Debussy’s landmark modernist and impressionist work begins with an ethereal and sensuous opening flute solo, with other wonderful featured solos from the oboe, clarinet, horn and harp. The orchestra created evocative musical imagery of the fanciful story.
Franz Joseph Haydn’s “Cello Concerto No. 1 in C Major” has a storied history. The Baroque-style piece was lost around the time it was written, somewhere between 1761 and 1765. It did not resurface until 1961. Since then, it has been recognized as the most well-known concerto for the cello.
Betsy Husby, the concerto’s cello soloist and the DSSO’s principal cellist for 35 years, had a tour-de force performance that was breathtaking through the moderato, adagio and allegro three movements. The “conversation” between the cello and the orchestra made this the highlight of the evening. Husby deservedly took a second bow for the appreciative audience.
“Fratres” by Arvo Pärt, a living Estonian composer, was written for string orchestra and percussion. Meyer described the work as minimalistic and meditative.
The music is at turns otherworldly, haunting and majestic. Pärt called his distinctive technique and style tintinnabulation, “like a bell.” The percussion added to the dramatic and stirring nature of the piece.
The evening concluded with the truest dance piece of the concert, “Danses Concertantes” by Russian composer Igor Stravinsky. With his title, Stravinsky made clear that it was written for dance performance. George Balanchine, Stravinsky’s friend and colleague, created two ballets set to this music.
Meyer invited the audience to imagine, with each different section of the work, what the “cast of characters” of the dancers might be based on the music.
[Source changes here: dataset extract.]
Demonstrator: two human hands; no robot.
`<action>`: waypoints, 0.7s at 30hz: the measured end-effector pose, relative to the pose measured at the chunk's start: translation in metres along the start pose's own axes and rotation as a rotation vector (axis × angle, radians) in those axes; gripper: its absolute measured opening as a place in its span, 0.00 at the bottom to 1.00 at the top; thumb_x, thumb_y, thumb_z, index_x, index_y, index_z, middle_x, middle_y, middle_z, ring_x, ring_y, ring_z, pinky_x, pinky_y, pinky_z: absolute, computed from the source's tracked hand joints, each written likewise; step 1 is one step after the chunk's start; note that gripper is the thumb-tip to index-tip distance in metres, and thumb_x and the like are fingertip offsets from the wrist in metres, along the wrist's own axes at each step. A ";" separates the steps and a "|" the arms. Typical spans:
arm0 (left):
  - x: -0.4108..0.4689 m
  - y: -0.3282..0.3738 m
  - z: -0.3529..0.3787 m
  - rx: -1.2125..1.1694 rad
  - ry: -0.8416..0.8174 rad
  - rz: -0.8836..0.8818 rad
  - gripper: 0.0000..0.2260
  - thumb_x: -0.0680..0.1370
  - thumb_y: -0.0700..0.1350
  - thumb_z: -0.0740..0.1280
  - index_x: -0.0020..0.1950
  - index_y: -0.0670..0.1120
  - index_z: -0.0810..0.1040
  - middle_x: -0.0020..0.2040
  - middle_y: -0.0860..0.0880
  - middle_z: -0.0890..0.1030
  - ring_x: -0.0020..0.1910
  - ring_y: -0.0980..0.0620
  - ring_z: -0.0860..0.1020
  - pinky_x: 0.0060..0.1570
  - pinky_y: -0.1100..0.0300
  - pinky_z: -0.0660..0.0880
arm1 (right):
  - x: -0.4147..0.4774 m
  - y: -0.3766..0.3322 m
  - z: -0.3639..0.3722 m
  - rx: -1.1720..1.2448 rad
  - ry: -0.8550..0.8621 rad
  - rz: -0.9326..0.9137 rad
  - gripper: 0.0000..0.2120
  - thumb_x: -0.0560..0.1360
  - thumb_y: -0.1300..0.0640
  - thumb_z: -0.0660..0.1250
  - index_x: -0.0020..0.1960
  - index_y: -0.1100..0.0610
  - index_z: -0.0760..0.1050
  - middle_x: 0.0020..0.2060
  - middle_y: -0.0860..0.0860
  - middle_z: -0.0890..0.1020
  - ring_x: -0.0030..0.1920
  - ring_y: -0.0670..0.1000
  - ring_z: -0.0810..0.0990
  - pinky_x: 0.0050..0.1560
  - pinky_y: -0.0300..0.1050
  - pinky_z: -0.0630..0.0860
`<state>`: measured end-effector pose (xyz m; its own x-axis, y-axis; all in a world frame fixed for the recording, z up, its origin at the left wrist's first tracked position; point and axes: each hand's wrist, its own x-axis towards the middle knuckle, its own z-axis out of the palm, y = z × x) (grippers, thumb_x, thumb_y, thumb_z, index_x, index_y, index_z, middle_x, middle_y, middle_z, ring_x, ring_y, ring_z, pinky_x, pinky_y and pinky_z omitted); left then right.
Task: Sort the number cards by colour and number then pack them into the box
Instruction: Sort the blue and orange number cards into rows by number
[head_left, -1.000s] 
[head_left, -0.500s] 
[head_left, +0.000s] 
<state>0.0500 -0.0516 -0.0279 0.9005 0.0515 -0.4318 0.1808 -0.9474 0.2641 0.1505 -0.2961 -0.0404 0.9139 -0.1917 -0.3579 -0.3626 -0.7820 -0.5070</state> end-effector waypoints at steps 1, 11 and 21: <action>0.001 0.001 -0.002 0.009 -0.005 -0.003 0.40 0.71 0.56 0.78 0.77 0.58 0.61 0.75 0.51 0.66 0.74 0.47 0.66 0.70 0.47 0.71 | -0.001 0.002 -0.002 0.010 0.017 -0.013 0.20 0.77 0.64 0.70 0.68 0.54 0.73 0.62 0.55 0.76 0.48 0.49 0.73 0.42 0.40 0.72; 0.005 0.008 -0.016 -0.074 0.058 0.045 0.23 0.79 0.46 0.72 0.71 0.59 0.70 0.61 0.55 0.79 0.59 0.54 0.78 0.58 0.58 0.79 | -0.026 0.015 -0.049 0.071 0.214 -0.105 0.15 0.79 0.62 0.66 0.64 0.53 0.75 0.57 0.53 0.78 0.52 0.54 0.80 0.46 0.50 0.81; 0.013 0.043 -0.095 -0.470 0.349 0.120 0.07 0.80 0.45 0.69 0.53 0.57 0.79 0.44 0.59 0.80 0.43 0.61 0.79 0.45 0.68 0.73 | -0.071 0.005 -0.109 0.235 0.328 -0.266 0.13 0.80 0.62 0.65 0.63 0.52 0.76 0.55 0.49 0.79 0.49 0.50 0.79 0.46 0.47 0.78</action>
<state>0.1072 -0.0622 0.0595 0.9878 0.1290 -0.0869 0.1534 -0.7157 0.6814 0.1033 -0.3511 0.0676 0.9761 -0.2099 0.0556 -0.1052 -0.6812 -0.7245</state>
From the variations on the themes, one could visualize the stage filled with costumed ballet dancers swirling to the inimitable Stavinsky style.
Described as an evening of “captivating melodies and driving rhythms,” the concert lived up to its billing, providing a welcome respite in these stressful times.
If you ‘go’
What: DSSO’s “Afternoon Dances” concert
When: Streaming online at dsso.com
Tickets: $25 for all three streaming concerts: Oct. 17, Nov. 7 and Dec. 5
Sheryl Jensen is a former teacher, magazine editor and director. She reviews theater for the News Tribune.